Mas é preciso seguir esse caminho. Devemos isso a nossos filhos e netos. E é preciso fazê-lo agora, quando ainda está fresco o milagre tecnológico da internet e se abrem oportunidades nunca antes vistas de acesso ao conhecimento.
Eu me criei com o rádio, vi nascer a televisão, depois a televisão a cores, depois as transmissões por satélite. Mais tarde, passaram a aparecer quarenta canais em minha TV, incluindo aí os que transmitiam direto dos Estados Unidos, Espanha e Itália. Depois vieram os celulares e os computadores que, no início, serviam apenas para processar números. Em cada um destes momentos, fiquei com a boca aberta. Mas agora com a internet se esgotou a minha capacidade de surpresa. Sinto-me como aqueles humanos que viram uma roda pela primeira vez. Ou que viram o fogo pela primeira vez.
Sentimos que nos tocou a sorte de viver um marco na história. Estão sendo abertas as portas de todas as bibliotecas e de todos os museus. Todas as revistas científicas e todos os livros do mundo vão estar a nossa disposição. E, provavelmente, todos os filmes e todas as músicas do mundo. É perturbador.

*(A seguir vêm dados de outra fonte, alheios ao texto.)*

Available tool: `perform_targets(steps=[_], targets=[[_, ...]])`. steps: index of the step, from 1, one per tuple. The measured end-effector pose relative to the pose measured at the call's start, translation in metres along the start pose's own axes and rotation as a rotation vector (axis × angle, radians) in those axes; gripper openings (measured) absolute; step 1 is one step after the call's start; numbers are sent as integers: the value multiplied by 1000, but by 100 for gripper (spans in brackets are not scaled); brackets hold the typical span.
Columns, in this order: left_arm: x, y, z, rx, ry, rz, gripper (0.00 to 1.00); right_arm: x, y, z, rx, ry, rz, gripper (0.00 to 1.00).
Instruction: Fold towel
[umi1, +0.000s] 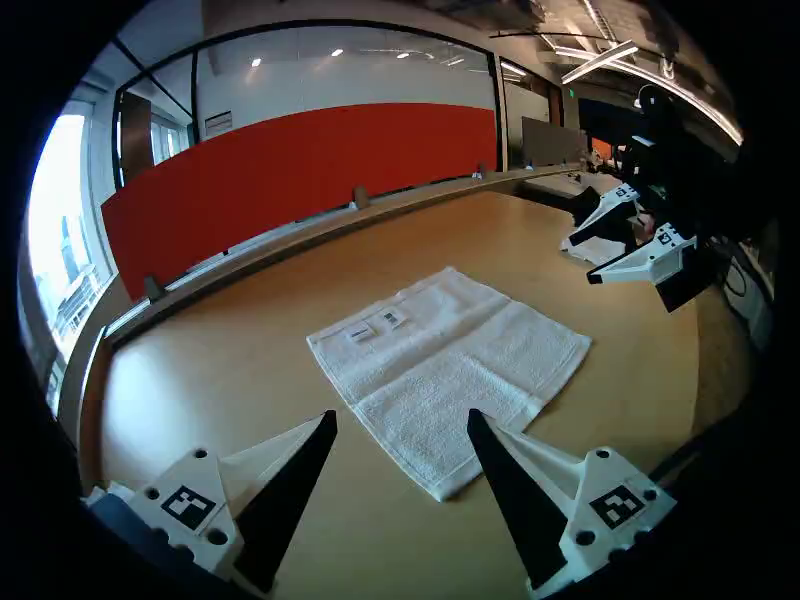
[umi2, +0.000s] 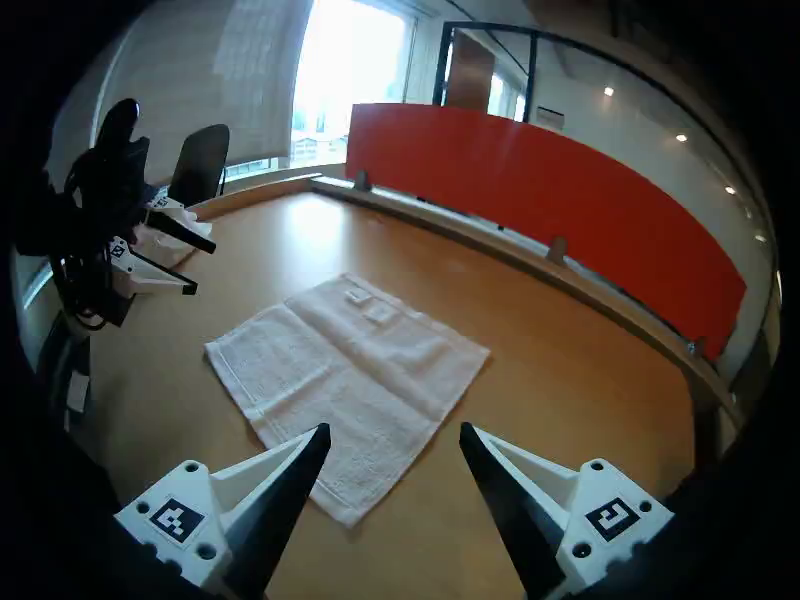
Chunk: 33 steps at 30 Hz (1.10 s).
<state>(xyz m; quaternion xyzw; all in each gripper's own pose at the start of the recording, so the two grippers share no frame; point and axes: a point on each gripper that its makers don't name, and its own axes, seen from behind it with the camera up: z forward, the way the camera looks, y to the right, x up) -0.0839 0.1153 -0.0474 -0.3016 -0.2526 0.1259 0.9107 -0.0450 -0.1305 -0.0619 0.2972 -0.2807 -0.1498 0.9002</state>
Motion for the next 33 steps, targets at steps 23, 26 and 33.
perform_targets(steps=[23, 26, 33], targets=[[-58, 19, 36, -59, -121, 2, 97, -66, -20, 31, 56, -110, -14, 100], [-64, 22, 39, -67, -134, 2, 97, -72, -22, 33, 62, -122, -15, 100], [-75, 27, 43, -85, -163, 8, 97, -88, -27, 35, 80, -152, -19, 100]])
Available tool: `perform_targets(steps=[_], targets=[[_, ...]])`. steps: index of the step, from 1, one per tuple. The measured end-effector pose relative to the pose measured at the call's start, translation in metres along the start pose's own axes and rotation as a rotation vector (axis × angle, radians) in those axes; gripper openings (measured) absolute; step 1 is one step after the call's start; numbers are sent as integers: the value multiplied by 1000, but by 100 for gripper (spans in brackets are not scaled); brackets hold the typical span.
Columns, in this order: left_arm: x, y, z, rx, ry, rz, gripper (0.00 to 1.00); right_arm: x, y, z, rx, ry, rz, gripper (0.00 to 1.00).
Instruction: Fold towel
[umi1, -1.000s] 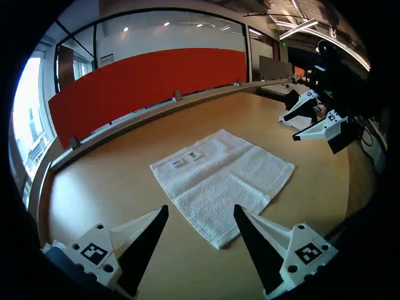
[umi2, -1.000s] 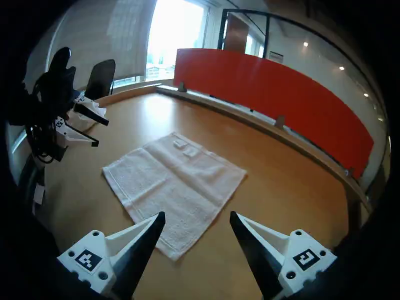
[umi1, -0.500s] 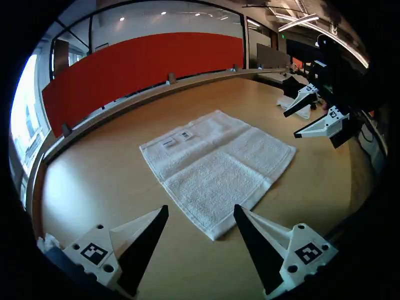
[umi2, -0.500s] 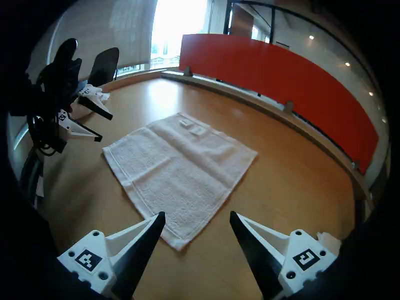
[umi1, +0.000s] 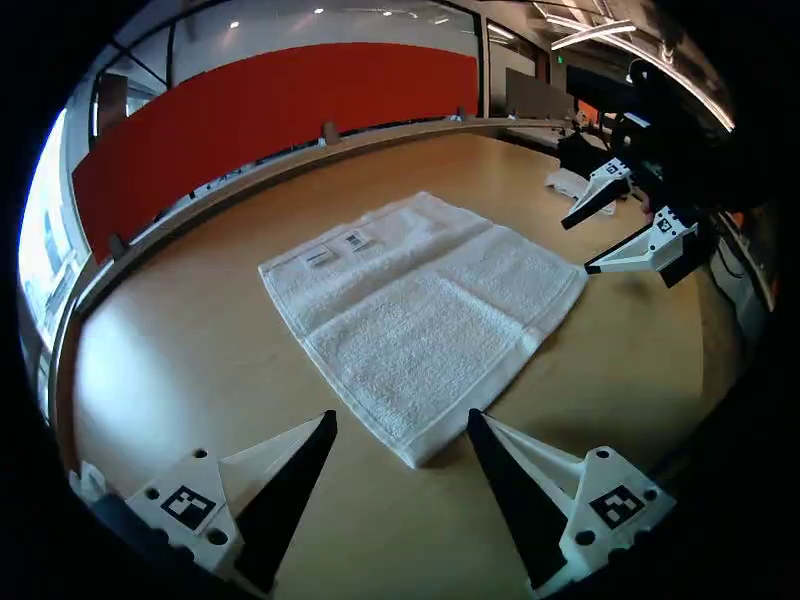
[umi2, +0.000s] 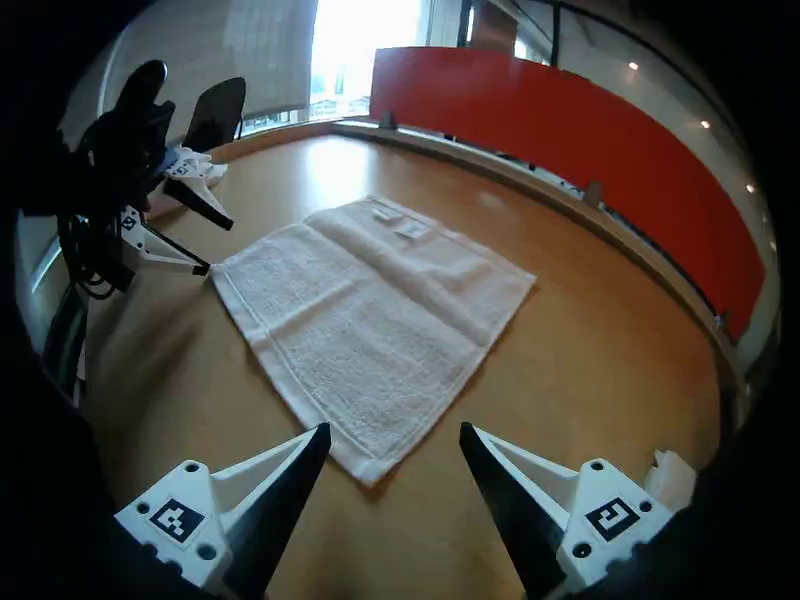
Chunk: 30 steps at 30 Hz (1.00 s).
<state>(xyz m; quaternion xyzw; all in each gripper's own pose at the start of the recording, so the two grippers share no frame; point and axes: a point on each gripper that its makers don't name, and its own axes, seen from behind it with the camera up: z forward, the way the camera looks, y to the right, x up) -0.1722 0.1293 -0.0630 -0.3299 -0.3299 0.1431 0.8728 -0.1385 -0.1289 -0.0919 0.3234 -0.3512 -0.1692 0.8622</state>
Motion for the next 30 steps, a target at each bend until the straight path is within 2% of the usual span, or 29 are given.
perform_targets(steps=[17, 24, 30], targets=[[-23, 8, 14, -30, -79, 0, 97, -27, -5, 6, 42, -61, 17, 97], [-23, 8, 15, -38, -75, -19, 97, -29, -7, 8, 62, -61, 25, 92], [-24, 9, 15, -45, -76, -14, 97, -30, -8, 7, 78, -60, 41, 87]])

Por isso precisamos que todos os uruguaios e, sobretudo, todos os pequenos uruguaios saibam nadar nessa corrente. Precisamos subir essa corrente e navegar nela como um peixe na água. Conseguiremos isso se a matriz intelectual da qual falávamos antes estiver sólida. Se soubermos raciocinar em ordem e fazermos as perguntas que valem a pena.
É como uma corrida em duas vias: lá em cima no mundo o oceano de informação; aqui embaixo, nós, preparando-nos para a navegação transatlântica.

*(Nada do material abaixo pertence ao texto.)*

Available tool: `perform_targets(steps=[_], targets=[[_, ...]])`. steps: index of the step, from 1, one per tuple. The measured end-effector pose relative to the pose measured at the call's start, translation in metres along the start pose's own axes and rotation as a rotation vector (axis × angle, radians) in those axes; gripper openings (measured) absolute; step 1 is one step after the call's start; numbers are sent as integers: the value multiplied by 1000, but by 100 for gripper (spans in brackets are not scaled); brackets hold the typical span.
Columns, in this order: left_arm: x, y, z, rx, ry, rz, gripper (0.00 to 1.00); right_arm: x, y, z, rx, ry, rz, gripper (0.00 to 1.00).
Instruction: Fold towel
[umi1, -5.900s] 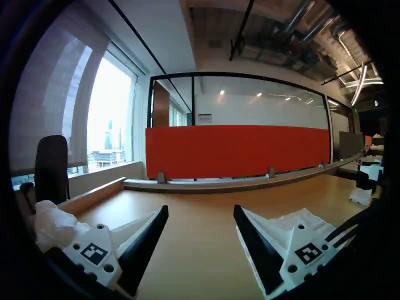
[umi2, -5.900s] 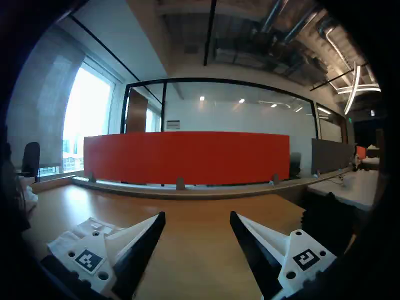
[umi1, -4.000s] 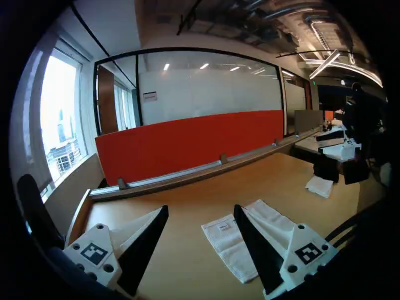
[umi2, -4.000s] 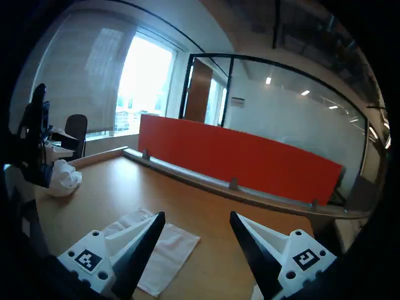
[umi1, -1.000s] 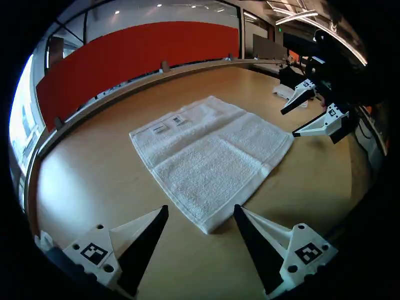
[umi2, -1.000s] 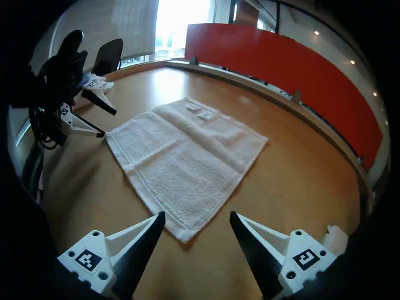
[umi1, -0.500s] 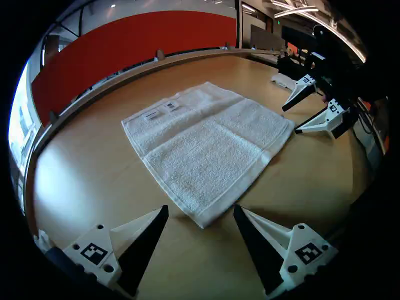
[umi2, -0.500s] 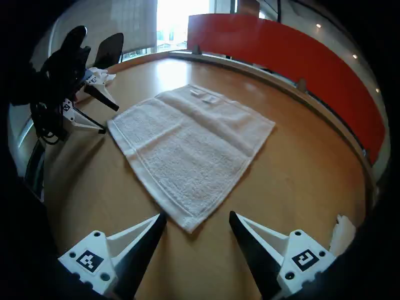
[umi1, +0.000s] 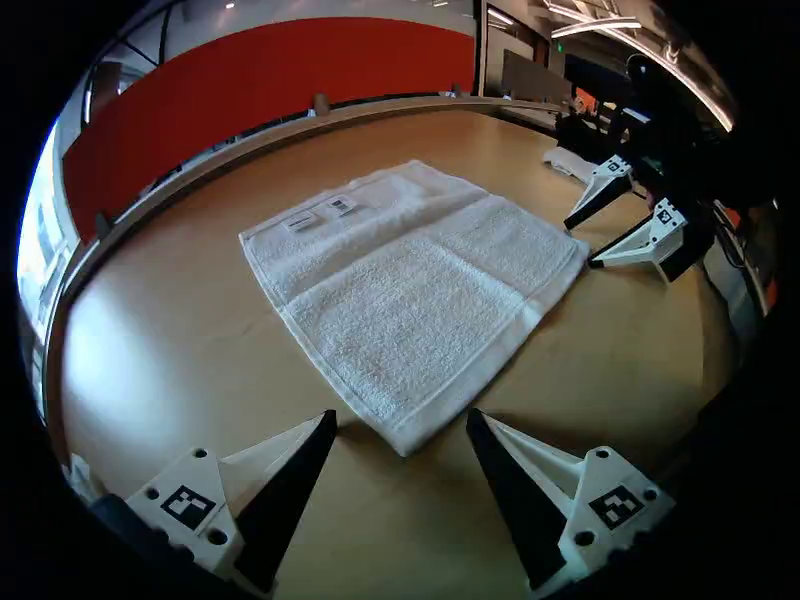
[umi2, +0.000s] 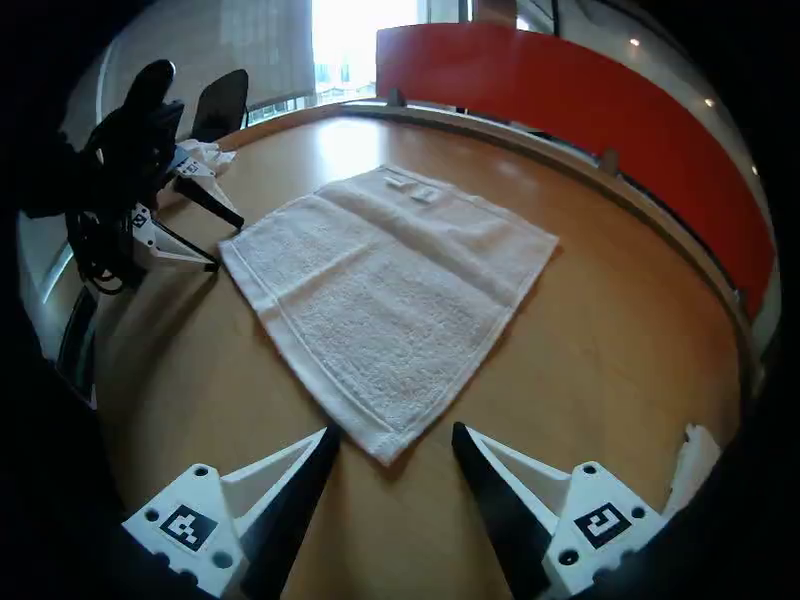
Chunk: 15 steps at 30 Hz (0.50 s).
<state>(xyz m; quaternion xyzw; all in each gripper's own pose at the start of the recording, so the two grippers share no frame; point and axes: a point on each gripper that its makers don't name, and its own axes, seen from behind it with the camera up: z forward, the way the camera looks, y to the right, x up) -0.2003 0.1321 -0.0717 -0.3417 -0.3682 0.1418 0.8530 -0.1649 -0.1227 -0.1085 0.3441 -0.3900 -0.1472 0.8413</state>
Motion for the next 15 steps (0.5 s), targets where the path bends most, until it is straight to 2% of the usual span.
perform_targets(steps=[7, 15], targets=[[0, 1, 1, -10, -6, 10, 96, 1, -2, 1, 9, 0, -9, 83], [0, 3, 1, -13, -13, 12, 89, 2, -3, 3, 16, -5, -14, 66]])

Escolas de tempo completo, faculdades no interior, ensino superior massificado. E, provavelmente, inglês desde o pré-escolar no ensino público. Porque o inglês não é idioma falado pelos ianques; é o idioma com o qual os chineses conversam com o mundo. Não podemos ficar de fora. Não podemos deixar nossas crianças de fora.
Essas são as ferramentas que nos habilitam a interagir com a explosão universal do conhecimento. Este mundo não simplifica a nossa vida: complica-a. Nos obriga a ir mais longe, a ir mais fundo na educação. Não há tarefa maior diante de nós.
O idealismo ao serviço do Estado
Queridos amigos, estamos em tempos eleitorais. Em benditos e malditos tempos eleitorais. Malditos, porque nos põe a brigar e a disputar corridas entre nós. Benditos, porque nos permitem a convivência civilizada. E mais uma vez benditos porque, com todas as suas imperfeições, nos fazem donos do nosso próprio destino. Aqui todos aprendemos que é preferível a pior democracia à melhor ditadura.
Nos tempos eleitorais, todos nos organizamos em grupos, frações e partidos, nos cercamos de técnicos e profissionais e desfilamos frente ao soberano. Há adrenalina e entusiasmo. Mas depois, alguém ganha e alguém perde. E isso não deveria ser um drama.
Com estes ou com aqueles, a democracia uruguaia seguirá seu caminho e irá encontrando as fórmulas rumo ao bem-estar. Seja qual for o lugar que nos toque, ali estaremos colocando a tarefa sobre os ombros. E estou seguro de que vocês também. A sociedade, o Estado e o Governo precisam de seus muitos talentos. E precisam mais ainda de sua atitude idealista. Nós que estamos aqui, entramos na política para servir, não para nos servir do Estado. A boa fé é a nossa única intransigência. Quase todo o resto é negociável. Muito obrigado por acompanharem-me.